The data:
------------------------
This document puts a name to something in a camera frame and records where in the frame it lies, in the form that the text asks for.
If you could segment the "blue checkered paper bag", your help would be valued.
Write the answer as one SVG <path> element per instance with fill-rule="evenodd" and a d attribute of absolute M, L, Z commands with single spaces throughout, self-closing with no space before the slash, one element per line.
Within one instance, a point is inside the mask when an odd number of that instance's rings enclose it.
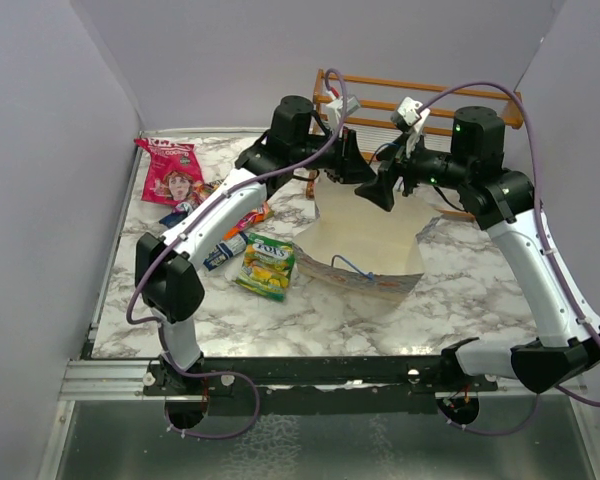
<path fill-rule="evenodd" d="M 298 271 L 400 302 L 425 273 L 419 243 L 436 227 L 441 213 L 416 196 L 386 212 L 354 189 L 320 175 L 314 186 L 315 220 L 292 240 Z"/>

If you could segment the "orange Fox's candy packet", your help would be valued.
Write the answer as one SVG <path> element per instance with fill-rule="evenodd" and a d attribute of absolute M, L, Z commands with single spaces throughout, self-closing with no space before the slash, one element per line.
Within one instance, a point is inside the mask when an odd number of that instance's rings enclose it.
<path fill-rule="evenodd" d="M 260 207 L 249 211 L 242 219 L 240 219 L 224 236 L 224 240 L 229 240 L 240 232 L 245 231 L 253 225 L 262 223 L 274 215 L 273 210 L 267 202 L 264 202 Z"/>

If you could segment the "green snack packet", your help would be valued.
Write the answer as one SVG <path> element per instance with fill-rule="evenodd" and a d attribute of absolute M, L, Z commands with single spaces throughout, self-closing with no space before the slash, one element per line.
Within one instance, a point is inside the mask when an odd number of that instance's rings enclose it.
<path fill-rule="evenodd" d="M 294 266 L 291 243 L 252 233 L 235 282 L 258 295 L 283 302 Z"/>

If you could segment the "blue snack packet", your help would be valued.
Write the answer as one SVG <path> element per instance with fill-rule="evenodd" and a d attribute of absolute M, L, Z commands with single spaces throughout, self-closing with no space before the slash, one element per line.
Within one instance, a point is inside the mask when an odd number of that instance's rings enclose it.
<path fill-rule="evenodd" d="M 174 209 L 170 214 L 159 220 L 159 223 L 170 229 L 184 221 L 190 211 Z M 206 256 L 203 265 L 209 271 L 216 269 L 229 259 L 242 253 L 247 246 L 248 236 L 238 230 L 236 233 L 228 233 L 228 237 L 218 243 Z"/>

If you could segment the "pink chips bag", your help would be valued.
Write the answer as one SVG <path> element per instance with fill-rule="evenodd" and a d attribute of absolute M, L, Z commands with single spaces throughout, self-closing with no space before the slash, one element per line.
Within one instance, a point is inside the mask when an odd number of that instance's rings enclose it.
<path fill-rule="evenodd" d="M 143 201 L 171 207 L 201 202 L 205 180 L 194 144 L 159 138 L 136 138 L 134 143 L 149 154 Z"/>

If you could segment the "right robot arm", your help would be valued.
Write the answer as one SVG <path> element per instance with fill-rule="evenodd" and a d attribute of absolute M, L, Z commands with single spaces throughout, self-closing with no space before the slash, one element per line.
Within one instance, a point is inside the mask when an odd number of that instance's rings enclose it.
<path fill-rule="evenodd" d="M 505 123 L 491 108 L 455 111 L 449 152 L 429 150 L 421 136 L 429 112 L 405 98 L 391 115 L 401 130 L 384 149 L 375 176 L 358 196 L 385 211 L 394 207 L 394 186 L 405 195 L 420 184 L 454 190 L 464 209 L 498 247 L 513 272 L 536 323 L 527 344 L 499 346 L 470 339 L 447 348 L 453 358 L 439 367 L 441 383 L 461 391 L 476 375 L 516 379 L 543 393 L 600 362 L 600 317 L 583 298 L 549 235 L 545 214 L 535 209 L 534 186 L 504 167 Z"/>

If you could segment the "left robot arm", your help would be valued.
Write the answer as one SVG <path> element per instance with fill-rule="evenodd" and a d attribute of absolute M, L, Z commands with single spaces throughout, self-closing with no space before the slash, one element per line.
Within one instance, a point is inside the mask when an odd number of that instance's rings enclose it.
<path fill-rule="evenodd" d="M 170 364 L 166 382 L 186 395 L 200 385 L 195 365 L 202 357 L 194 314 L 205 291 L 198 271 L 211 251 L 251 210 L 269 200 L 298 168 L 323 170 L 342 184 L 359 184 L 375 173 L 362 157 L 345 119 L 360 103 L 353 95 L 333 98 L 321 118 L 302 96 L 284 97 L 271 126 L 239 154 L 233 169 L 193 213 L 161 236 L 144 234 L 136 244 L 133 300 L 151 309 L 162 355 Z"/>
------------------------
Task brief: Each entry needs to be retyped exactly; the pictures stay out.

Expected answer:
This document puts a name to something in a camera frame and records where in the frame it lies, in the form that the text asks for.
If you could segment the "blue checkered paper bag", your help would be valued.
Write the answer as one SVG <path> element per instance with fill-rule="evenodd" and a d attribute of absolute M, L, Z commands with single spaces throughout, self-closing with no space before the slash, one element per line.
Within one instance, a point is inside the mask when an odd number of that instance's rings enclose it.
<path fill-rule="evenodd" d="M 298 271 L 400 302 L 425 273 L 419 243 L 436 227 L 441 213 L 416 196 L 386 212 L 354 189 L 320 175 L 314 186 L 315 220 L 292 240 Z"/>

If you could segment the "orange Fox's candy packet", your help would be valued.
Write the answer as one SVG <path> element per instance with fill-rule="evenodd" and a d attribute of absolute M, L, Z commands with single spaces throughout, self-closing with no space before the slash, one element per line.
Within one instance, a point is inside the mask when an odd number of that instance's rings enclose it.
<path fill-rule="evenodd" d="M 260 207 L 249 211 L 242 219 L 240 219 L 224 236 L 224 240 L 229 240 L 240 232 L 245 231 L 253 225 L 262 223 L 274 215 L 273 210 L 267 202 L 264 202 Z"/>

If you could segment the "green snack packet", your help would be valued.
Write the answer as one SVG <path> element per instance with fill-rule="evenodd" and a d attribute of absolute M, L, Z commands with single spaces throughout, self-closing with no space before the slash, one element per line.
Within one instance, a point is inside the mask when an odd number of that instance's rings enclose it.
<path fill-rule="evenodd" d="M 294 266 L 291 243 L 252 233 L 235 282 L 258 295 L 283 302 Z"/>

If you could segment the "blue snack packet", your help would be valued.
Write the answer as one SVG <path> element per instance with fill-rule="evenodd" and a d attribute of absolute M, L, Z commands with single spaces throughout, self-closing with no space before the slash, one element per line.
Within one instance, a point is inside the mask when an odd number of that instance's rings enclose it.
<path fill-rule="evenodd" d="M 174 209 L 170 214 L 159 220 L 159 223 L 170 229 L 184 221 L 190 211 Z M 206 256 L 203 265 L 209 271 L 216 269 L 229 259 L 242 253 L 247 246 L 248 236 L 238 230 L 236 233 L 228 233 L 228 237 L 218 243 Z"/>

If you could segment the "pink chips bag", your help would be valued.
Write the answer as one SVG <path> element per instance with fill-rule="evenodd" and a d attribute of absolute M, L, Z commands with single spaces throughout, self-closing with no space before the slash, one element per line.
Within one instance, a point is inside the mask when an odd number of that instance's rings enclose it.
<path fill-rule="evenodd" d="M 143 201 L 171 207 L 201 202 L 205 180 L 194 144 L 159 138 L 136 138 L 134 143 L 149 154 Z"/>

If you could segment the "right robot arm", your help would be valued.
Write the answer as one SVG <path> element per instance with fill-rule="evenodd" and a d attribute of absolute M, L, Z commands with single spaces throughout, self-closing with no space before the slash, one element per line.
Within one instance, a point is inside the mask when an odd number of that instance's rings enclose it.
<path fill-rule="evenodd" d="M 505 123 L 491 108 L 455 111 L 449 152 L 429 150 L 421 136 L 429 112 L 405 98 L 391 115 L 401 130 L 384 149 L 375 176 L 358 196 L 385 211 L 394 207 L 394 186 L 405 195 L 420 184 L 454 190 L 464 209 L 498 247 L 513 272 L 536 323 L 527 344 L 499 346 L 470 339 L 447 348 L 453 358 L 439 367 L 441 383 L 461 391 L 476 375 L 516 379 L 543 393 L 600 362 L 600 317 L 583 298 L 549 235 L 545 214 L 535 209 L 534 186 L 504 167 Z"/>

If you could segment the "left robot arm", your help would be valued.
Write the answer as one SVG <path> element per instance with fill-rule="evenodd" and a d attribute of absolute M, L, Z commands with single spaces throughout, self-closing with no space before the slash, one element per line.
Within one instance, a point is inside the mask when an odd number of that instance's rings enclose it.
<path fill-rule="evenodd" d="M 170 364 L 166 382 L 186 395 L 200 385 L 195 365 L 202 357 L 194 314 L 205 291 L 198 271 L 211 251 L 251 210 L 269 200 L 298 168 L 323 170 L 342 184 L 359 184 L 375 173 L 362 157 L 345 119 L 360 103 L 353 95 L 333 98 L 321 118 L 302 96 L 284 97 L 271 126 L 239 154 L 233 169 L 193 213 L 161 236 L 144 234 L 136 244 L 133 300 L 151 309 L 162 355 Z"/>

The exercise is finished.